During the biggest Christian holidays, we should not be afraid to have a glass of wine. After all, one of the miracles of Jesus Christ himself was that he turned water into wine at the wedding in Cana of Galilee. So what to choose with eggs, butter or lamb? A national sommelier will share her tips with us Klára Kollárováwhich recommends reaching for wines born in the vineyards of Moravia and the Czech Republic.
Holy Week or Passion Week, as the period before Easter is called, when Jesus Christ was crucified and then miraculously resurrected, is full of days with epithets. These are Palm Sunday, Blue Monday, Shrove Tuesday, Shrove Wednesday, Maundy Thursday, Good Friday, Holy Saturday and Easter Sunday and Easter Monday. We will focus on those related to gastronomy. Let’s start with Ugly Wednesday.

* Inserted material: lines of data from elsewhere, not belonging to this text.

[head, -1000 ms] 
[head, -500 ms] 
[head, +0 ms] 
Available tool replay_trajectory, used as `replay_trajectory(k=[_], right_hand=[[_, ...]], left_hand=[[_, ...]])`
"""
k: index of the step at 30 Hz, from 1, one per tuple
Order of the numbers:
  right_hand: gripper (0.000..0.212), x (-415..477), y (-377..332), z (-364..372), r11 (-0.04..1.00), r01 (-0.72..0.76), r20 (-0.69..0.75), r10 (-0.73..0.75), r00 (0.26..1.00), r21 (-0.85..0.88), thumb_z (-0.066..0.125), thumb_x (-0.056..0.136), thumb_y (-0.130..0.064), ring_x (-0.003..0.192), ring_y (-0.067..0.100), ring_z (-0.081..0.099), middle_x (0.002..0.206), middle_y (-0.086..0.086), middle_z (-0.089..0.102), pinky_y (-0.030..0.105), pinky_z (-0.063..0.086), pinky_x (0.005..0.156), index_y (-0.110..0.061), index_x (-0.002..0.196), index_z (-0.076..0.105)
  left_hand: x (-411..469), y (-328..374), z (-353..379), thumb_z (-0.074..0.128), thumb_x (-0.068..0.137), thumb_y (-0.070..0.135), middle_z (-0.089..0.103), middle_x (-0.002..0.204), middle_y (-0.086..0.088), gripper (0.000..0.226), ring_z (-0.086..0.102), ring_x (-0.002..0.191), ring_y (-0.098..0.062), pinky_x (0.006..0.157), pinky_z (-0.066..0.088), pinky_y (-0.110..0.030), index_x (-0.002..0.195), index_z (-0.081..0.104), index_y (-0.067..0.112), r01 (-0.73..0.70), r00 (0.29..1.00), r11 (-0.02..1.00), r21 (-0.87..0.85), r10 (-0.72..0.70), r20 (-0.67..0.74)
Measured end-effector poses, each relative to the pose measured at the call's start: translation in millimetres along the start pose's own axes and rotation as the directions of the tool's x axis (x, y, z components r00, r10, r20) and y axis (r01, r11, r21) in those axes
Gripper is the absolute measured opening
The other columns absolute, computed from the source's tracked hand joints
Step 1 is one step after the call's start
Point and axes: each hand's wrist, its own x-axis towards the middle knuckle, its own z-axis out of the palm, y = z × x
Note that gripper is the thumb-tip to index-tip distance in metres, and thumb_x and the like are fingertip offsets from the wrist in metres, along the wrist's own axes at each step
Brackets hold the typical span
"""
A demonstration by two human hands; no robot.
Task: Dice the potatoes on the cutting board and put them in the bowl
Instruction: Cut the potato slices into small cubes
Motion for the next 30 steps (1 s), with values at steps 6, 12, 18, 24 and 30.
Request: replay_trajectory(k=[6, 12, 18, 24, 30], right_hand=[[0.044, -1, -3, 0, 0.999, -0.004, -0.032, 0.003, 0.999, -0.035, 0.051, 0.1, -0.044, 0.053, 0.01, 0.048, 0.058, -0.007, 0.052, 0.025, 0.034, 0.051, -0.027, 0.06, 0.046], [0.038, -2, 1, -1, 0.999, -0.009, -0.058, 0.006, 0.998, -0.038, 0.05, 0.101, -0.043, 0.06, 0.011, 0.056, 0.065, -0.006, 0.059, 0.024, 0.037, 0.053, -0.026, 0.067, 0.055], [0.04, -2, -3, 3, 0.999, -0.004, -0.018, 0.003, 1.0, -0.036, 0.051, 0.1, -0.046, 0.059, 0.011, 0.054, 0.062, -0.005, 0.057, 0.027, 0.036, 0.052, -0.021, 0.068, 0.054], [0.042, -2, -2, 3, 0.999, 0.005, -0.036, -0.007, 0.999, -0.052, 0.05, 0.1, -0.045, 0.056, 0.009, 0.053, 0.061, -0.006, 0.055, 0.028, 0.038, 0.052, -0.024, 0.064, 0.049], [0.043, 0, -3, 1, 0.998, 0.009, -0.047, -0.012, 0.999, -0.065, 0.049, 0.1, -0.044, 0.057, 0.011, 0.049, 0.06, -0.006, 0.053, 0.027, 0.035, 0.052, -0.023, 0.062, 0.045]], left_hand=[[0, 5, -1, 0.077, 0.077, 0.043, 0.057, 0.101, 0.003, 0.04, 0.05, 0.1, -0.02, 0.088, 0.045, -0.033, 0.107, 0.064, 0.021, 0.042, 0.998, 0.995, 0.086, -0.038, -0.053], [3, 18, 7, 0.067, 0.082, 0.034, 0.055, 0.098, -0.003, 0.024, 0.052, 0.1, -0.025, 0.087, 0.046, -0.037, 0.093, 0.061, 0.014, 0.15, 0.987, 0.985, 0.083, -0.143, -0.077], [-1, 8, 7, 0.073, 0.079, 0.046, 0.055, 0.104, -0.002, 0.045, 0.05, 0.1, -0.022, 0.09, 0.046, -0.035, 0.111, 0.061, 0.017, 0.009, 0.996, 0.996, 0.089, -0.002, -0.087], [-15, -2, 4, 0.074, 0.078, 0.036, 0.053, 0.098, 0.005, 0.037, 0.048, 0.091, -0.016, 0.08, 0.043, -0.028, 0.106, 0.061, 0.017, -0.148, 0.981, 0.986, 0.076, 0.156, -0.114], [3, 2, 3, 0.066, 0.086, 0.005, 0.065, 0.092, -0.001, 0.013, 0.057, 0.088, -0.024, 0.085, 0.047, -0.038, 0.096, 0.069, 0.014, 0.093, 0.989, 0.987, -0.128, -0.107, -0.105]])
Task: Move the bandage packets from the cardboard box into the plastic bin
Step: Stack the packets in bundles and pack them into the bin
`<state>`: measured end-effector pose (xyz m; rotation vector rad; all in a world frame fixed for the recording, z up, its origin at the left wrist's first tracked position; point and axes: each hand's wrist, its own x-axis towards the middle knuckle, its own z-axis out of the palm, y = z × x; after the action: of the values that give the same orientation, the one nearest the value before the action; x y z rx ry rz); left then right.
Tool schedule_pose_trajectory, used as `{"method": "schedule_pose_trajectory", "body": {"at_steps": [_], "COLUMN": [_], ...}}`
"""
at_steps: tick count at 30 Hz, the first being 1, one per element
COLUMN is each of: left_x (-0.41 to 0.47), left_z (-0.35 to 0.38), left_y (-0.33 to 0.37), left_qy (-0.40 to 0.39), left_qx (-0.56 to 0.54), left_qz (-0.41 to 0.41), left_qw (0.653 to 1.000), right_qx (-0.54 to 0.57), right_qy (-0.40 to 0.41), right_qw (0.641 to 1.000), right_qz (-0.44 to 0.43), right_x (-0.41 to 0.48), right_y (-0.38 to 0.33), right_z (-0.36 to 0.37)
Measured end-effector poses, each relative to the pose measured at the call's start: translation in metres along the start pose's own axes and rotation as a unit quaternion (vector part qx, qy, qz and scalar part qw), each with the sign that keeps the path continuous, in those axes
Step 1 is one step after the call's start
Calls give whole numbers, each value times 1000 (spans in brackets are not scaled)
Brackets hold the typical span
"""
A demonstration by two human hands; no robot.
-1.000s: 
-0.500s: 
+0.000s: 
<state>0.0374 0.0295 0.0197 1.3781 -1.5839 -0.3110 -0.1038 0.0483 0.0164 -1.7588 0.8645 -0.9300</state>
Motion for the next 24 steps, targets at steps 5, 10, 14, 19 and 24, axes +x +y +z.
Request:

Are you down on Ugly Wednesday? Better stop fast or you’ll be stuck all year. Enjoy a good Moravian or Czech wine that is sure to put a smile on your face. You can use it to complement the typical meals of that day. These are different pieces of chips, breads and maybe apples, so their shape emphasizes the mood of the day when Judas betrayed Jesus for 30 pieces of silver.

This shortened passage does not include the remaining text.